When you reach the line in the data below that contains "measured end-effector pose", please start repeating lines exactly, and stop after the line that contains "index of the", repeating nothing else.

========================================

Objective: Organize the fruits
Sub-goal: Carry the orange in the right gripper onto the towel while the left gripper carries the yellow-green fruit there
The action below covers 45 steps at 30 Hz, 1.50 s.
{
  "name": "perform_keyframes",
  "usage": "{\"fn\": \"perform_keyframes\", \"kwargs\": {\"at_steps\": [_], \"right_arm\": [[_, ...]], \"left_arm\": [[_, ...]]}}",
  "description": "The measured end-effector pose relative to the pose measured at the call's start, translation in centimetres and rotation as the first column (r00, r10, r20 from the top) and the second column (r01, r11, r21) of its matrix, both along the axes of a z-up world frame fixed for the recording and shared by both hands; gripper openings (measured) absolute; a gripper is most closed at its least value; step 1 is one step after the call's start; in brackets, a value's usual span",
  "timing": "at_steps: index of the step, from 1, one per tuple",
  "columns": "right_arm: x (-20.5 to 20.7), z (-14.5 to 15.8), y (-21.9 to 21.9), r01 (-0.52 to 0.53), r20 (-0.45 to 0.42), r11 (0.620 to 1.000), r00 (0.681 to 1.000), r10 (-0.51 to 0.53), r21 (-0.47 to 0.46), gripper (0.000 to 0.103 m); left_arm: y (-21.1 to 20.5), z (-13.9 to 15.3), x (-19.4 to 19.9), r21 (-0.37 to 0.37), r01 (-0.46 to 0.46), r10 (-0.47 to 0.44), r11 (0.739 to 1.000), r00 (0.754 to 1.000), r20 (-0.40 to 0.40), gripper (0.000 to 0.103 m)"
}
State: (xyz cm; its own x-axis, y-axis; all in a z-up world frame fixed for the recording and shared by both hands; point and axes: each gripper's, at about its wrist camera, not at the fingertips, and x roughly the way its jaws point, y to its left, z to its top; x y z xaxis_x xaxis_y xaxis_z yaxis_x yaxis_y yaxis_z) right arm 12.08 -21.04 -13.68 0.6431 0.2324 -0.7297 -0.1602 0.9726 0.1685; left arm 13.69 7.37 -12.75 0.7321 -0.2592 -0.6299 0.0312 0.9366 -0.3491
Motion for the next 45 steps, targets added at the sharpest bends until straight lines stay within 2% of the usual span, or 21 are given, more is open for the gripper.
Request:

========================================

**Reply to the task**
  "description": "The measured end-effector pose relative to the pose measured at the call's start, translation in centimetres and rotation as the first column (r00, r10, r20 from the top) and the second column (r01, r11, r21) of its matrix, both along the axes of a z-up world frame fixed for the recording and shared by both hands; gripper openings (measured) absolute; a gripper is most closed at its least value; step 1 is one step after the call's start; in brackets, a value's usual span",
  "timing": "at_steps: index of the step, from 1, one per tuple",

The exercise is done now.